Unnikrishnan Ranjit, Anjana Ranjit Mohan, Deepa Mohan, Pradeepa Rajendra, Joshi Shashank R, Bhansali Anil, Dhandania Vinay K, Joshi Prashant P, Madhu Sri Venkata, Rao Paturi Vishnupriya, Lakshmy Ramakrishnan, Jayashri Ramamurthy, Velmurugan Kaliaperumal, Nirmal Elangovan, Subashini Radhakrishnan, Vijayachandrika Venkataraman, Kaur Tanvir, Shukla Deepak Kumar, Das Ashok Kumar, Mohan Viswanathan
1 Department of Epidemiology & Diabetology, Madras Diabetes Research Foundation & Dr. Mohan's Diabetes Specialities Centre , Chennai, India .

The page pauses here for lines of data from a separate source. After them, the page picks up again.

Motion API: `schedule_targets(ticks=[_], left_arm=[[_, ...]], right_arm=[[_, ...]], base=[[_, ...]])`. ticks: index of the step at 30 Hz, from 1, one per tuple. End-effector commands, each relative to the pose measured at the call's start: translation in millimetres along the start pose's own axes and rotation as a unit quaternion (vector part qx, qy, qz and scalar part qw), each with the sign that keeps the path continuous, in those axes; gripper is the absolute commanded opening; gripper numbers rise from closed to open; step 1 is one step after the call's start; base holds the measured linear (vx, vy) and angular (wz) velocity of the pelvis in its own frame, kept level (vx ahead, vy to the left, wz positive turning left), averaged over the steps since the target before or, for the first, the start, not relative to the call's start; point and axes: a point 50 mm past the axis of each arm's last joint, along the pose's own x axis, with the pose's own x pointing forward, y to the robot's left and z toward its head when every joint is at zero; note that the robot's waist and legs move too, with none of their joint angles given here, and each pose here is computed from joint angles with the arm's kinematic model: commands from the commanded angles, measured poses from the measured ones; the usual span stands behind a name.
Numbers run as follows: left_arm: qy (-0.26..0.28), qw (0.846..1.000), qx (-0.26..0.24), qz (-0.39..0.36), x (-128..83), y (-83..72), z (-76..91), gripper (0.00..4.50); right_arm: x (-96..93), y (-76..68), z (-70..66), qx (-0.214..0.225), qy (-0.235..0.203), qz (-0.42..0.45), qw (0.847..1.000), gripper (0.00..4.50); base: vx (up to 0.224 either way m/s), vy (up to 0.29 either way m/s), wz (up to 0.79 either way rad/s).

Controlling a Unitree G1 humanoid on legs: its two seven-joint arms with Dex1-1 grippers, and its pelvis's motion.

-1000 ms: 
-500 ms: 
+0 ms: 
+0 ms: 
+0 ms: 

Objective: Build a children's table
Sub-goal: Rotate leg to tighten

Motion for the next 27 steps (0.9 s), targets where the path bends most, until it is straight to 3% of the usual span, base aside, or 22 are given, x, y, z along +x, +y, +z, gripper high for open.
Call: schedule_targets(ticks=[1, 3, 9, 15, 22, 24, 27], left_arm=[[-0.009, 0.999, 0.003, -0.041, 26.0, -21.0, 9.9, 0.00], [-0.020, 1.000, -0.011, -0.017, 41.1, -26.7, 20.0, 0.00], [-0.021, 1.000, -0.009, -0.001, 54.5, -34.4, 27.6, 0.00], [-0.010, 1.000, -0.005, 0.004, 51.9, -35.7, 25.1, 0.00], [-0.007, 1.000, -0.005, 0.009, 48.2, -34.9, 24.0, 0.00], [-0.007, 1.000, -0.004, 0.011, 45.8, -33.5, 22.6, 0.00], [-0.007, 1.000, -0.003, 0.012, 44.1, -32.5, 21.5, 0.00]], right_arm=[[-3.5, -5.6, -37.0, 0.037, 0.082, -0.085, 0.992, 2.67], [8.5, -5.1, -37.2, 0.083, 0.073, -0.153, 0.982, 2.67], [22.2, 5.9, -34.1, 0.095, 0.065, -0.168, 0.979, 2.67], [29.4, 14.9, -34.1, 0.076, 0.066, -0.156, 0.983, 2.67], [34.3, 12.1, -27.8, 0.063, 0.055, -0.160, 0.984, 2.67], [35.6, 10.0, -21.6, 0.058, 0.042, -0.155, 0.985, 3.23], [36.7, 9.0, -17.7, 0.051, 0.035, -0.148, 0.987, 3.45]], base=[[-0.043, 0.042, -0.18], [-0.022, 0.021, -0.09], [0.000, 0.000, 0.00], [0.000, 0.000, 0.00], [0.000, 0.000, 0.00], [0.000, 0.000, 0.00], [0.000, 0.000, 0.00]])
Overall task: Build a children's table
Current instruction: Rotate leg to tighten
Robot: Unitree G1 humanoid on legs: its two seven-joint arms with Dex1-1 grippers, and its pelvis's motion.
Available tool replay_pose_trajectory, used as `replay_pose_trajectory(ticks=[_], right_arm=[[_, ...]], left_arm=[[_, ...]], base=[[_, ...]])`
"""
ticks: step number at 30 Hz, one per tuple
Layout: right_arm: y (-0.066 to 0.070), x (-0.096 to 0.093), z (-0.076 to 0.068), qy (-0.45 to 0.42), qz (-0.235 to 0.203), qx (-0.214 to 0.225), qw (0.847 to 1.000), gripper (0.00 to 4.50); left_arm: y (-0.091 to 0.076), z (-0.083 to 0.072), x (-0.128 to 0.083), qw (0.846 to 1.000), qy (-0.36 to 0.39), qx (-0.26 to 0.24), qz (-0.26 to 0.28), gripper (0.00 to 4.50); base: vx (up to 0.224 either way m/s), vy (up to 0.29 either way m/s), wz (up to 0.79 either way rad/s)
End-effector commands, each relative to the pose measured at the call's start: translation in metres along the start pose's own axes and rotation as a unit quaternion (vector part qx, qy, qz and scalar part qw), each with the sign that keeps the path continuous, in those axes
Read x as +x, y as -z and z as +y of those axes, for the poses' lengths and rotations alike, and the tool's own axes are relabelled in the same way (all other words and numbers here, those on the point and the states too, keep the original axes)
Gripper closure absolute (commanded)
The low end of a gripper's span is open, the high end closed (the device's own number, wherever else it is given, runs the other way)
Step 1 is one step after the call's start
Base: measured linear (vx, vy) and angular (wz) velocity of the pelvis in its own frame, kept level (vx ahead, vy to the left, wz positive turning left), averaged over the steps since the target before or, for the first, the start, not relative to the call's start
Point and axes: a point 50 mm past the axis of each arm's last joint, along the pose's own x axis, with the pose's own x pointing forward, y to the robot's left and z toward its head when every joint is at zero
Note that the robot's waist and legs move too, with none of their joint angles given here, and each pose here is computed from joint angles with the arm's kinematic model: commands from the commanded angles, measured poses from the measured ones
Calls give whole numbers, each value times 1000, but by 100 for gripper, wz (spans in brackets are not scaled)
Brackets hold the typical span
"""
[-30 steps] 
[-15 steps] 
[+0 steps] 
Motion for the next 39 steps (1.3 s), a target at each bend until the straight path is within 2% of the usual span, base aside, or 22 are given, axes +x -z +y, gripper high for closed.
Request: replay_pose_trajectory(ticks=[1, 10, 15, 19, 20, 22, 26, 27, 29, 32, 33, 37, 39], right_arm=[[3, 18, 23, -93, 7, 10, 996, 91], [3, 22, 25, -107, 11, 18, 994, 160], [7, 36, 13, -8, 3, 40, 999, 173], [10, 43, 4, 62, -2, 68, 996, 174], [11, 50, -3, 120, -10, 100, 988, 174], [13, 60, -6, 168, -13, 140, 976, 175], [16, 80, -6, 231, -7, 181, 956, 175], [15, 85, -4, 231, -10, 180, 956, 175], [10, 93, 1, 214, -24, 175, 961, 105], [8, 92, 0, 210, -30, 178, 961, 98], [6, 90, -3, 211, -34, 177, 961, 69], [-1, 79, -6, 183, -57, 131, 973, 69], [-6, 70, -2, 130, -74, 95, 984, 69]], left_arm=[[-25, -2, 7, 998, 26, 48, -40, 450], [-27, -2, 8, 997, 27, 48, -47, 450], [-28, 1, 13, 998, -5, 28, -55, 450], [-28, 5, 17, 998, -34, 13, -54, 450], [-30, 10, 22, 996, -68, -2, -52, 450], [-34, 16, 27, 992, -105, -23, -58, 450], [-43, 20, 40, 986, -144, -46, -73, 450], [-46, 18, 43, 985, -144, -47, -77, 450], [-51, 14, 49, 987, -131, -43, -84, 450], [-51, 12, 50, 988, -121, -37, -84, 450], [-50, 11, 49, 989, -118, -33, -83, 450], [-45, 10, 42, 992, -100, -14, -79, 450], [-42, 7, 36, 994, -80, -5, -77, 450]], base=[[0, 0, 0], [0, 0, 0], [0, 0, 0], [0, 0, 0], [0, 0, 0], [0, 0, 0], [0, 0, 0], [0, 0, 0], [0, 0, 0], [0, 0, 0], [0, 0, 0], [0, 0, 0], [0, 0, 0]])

Diabetes Technol Ther. 2014 Sep;16(9):596-603. doi: 10.1089/dia.2014.0018. Epub 2014 Aug 7.
This study estimated the levels of glycemic control among subjects with self-reported diabetes in urban and rural areas of four regions in India.
Phase I of the Indian Council of Medical Research-India Diabetes (ICMR-INDIAB) Study was conducted in a representative population of three states of India (Tamil Nadu, Maharashtra, and Jharkhand) and one Union Territory (Chandigarh) and covering a population of 213 million people. Using a stratified multistage sampling design, individuals ≥20 years of age were recruited. Glycemic control among subjects with self-reported diabetes was assessed by measurement of glycated hemoglobin (HbA1c), estimated by the Variant™ II Turbo method (Bio-Rad, Hercules, CA).
Among the 14,277 participants in Phase I of INDIAB, there were 480 subjects with self-reported diabetes (254 urban and 226 rural). The mean HbA1c levels were highest in Chandigarh (9.1±2.3%), followed by Tamil Nadu (8.2±2.0%), Jharkhand (8.2±2.4%), and Maharashtra (8.0±2.1%). Good glycemic control (HbA1c <7%) was observed only in 31.1% of urban and 30.8% of rural subjects. Only 22.4% of urban and 15.4% of rural subjects had reported having checked their HbA1c in the past year. Multiple logistic regression analysis revealed younger age, duration of diabetes, insulin use, and high triglyceride levels to be significantly associated with poor glycemic control.
The level of glycemic control among subjects with self-reported diabetes in India is poor. Urgent action is needed to remedy the situation.
本研究评估了印度四个地区城乡自我报告患有糖尿病的受试者的血糖控制水平。
印度医学研究理事会 - 印度糖尿病(ICMR - INDIAB)研究的第一阶段在印度三个邦(泰米尔纳德邦、马哈拉施特拉邦和贾坎德邦)和一个联邦属地(昌迪加尔)的代表性人群中进行,覆盖人口达2.13亿。采用分层多阶段抽样设计,招募年龄≥20岁的个体。通过测量糖化血红蛋白(HbA1c)评估自我报告患有糖尿病的受试者的血糖控制情况,HbA1c采用Variant™ II Turbo方法(伯乐公司,美国加利福尼亚州赫拉克勒斯)进行估算。
在INDIAB研究第一阶段的14277名参与者中,有480名自我报告患有糖尿病的受试者(254名城市受试者和226名农村受试者)。糖化血红蛋白平均水平最高的是昌迪加尔(9.1±2.3%),其次是泰米尔纳德邦(8.2±2.0%)、贾坎德邦(8.2±2.4%)和马哈拉施特拉邦(8.0±2.1%)。仅31.1%的城市受试者和30.8%的农村受试者血糖控制良好(糖化血红蛋白<7%)。仅22.4%的城市受试者和15.4%的农村受试者报告在过去一年中检查过糖化血红蛋白。多因素logistic回归分析显示,年龄较小、糖尿病病程、使用胰岛素和高甘油三酯水平与血糖控制不佳显著相关。
印度自我报告患有糖尿病的受试者的血糖控制水平较差。需要采取紧急行动来改善这种情况。